You have the TOP project that builds a jar. You also have the TOP-TEST project that runs after the TOP project and does extensive integration tests on the latest TOP bits. You want to know the test results of TOP #7.

  1. Go to TOP #7 build page.
  2. Click the "fingerprint" icon of top.jar in the build artifacts
  3. You'll see all the TOP-TEST builds that used it.
  4. Click it and you'll be taken to the appropriate TOP-TEST build page, which will show you test reports.
  5. If there's no TOP-TEST builds displayed, then that means TOP-TEST build didn't run against TOP #7. Maybe it skipped TOP #7 (this can happen if there are a lot of TOP builds in a short period of time), or maybe a new TOP-TEST build is in progress.
  • No labels

11 Comments

  1. It still isn't obvious to me how the artifacts are promoted between dependent projects. To refer to your example, how does the artifact bottom.jar from project BOTTOM get involved into the build of project TOP? Is there any support from Hudson or any plugin? Or do I have to deal it myself through script action by e.g. copying to a shared directory or check-in/check-out into my repository? Please detail the scenario, or give at least a best-practice.

  2. What's the definition of "the file has been used in ..."? How does Hudson determine whether the files are used in a certain build or not?

    Another question is What does the "original owner" means? I see this in the "Recorded Fingerprints" page and it says "outside Hudson".

  3. Indeed it would be great to have more information about this fingerprints mechanism. I used it with a bunch of Maven jobs but it's not very clear and it does not seem to work as expected, at least as I can understand from this documentation...

    For Maven jobs it should be great to have the option to disable the fingerprints recording since it's messing up some chains sometimes

  4. The restriction with promotion using fingerprinting is that it doesn't work with multi-configuration projects.

    1. Dan, what is your source for this comment? Are there any alternatives or workarounds to using promotions in a multi-configuration project?

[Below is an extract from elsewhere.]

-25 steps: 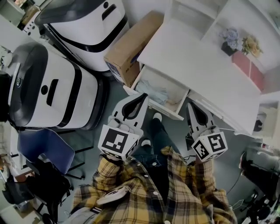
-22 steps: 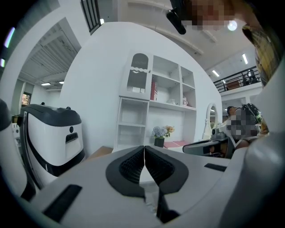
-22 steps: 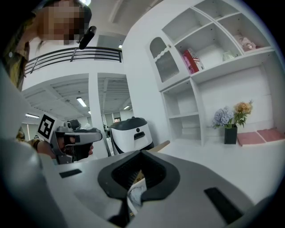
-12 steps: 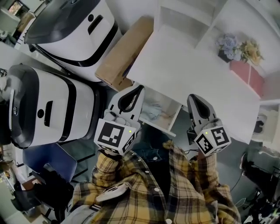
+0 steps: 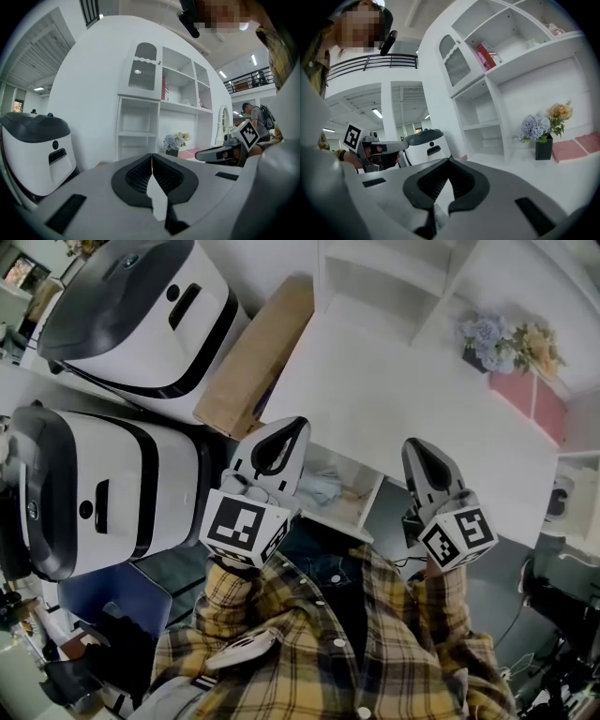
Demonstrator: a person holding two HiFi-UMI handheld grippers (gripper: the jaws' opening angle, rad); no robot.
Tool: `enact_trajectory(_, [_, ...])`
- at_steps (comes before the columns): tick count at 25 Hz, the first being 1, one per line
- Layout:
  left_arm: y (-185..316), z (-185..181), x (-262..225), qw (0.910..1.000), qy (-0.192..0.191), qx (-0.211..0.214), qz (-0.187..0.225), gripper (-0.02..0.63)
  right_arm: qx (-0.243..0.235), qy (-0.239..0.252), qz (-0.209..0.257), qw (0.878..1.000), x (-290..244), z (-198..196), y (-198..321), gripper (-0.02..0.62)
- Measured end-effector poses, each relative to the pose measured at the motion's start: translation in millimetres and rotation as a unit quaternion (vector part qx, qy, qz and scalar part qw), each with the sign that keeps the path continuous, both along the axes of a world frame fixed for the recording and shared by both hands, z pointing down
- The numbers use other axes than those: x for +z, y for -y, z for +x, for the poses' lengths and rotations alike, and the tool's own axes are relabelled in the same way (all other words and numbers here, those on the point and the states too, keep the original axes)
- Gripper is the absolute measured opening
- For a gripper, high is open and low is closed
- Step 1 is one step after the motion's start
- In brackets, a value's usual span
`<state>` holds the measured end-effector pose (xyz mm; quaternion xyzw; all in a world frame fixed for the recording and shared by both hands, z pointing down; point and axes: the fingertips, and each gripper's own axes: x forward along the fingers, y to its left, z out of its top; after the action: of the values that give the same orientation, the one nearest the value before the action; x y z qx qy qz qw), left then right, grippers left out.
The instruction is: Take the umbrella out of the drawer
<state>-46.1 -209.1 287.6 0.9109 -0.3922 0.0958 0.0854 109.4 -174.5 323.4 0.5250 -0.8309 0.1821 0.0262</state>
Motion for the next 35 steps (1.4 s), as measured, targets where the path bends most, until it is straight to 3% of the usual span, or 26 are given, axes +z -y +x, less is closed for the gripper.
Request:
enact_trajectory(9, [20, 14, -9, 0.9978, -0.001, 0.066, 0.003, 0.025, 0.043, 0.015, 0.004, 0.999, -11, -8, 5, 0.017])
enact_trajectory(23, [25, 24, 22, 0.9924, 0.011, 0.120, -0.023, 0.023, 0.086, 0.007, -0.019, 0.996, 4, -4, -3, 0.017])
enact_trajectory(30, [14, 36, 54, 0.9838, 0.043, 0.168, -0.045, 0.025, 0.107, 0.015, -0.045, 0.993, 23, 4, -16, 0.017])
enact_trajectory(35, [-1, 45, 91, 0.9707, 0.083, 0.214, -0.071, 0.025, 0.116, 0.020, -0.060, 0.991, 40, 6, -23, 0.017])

  5. This is a nice first post for file fingerprinting, but the natural question to ask is "how, specifically, do I do it?".  I Googled around and discovered a page (not on this Wiki) that details how to do it, but the instructions did not apply (a version issue?).  I was looking to troubleshoot why my unit tests do not aggregate.  I saw a forum post made by Mr Kawaguchi in which he suggests setting up file fingerprinting.  I was caught in an endless cycle, I thought.  I found the answer in a blog called thingsyoudidntknowaboutjenkins.  I will make an edit here to provide the answer.

  6. Attempting to fingerprint build artifacts will fail your build if you do not archive your build artifacts as well.  I discovered this by having my builds fail.  I added a note to my Wiki edit above on this matter.

    1. Does anyone have an explanation for why it fails?  I'm guessing it has something to do with when/where the md5's are generated.

      What I would like to do is have the files from my workspace fingerprinted and that's it.  I want to do my own archive management using my Artifactory server and have none of the artifacts stored by Jenkins.  I haven't actually tried it out yet, so maybe things have changed since September? 

      1. I created a small test job that fingerprints a file that is not archived and it is working.  Since I do not know enough about the internal workings I cannot say whether it will always work or not.

        I'm using Jenkins 1.514.

  7. Is there any downside to using fingerprinting? Is there a noticeable performance impact or something?

    Aka, why is it not just on all the time as default in Jenkins? 

    1. It will slow things down for every file that is archived, and every file that is used in another job.

      It will also use disk space to store them all, potentially unbounded.

      Unless you don't have that many files that change, you probably don't want to enable it for everything.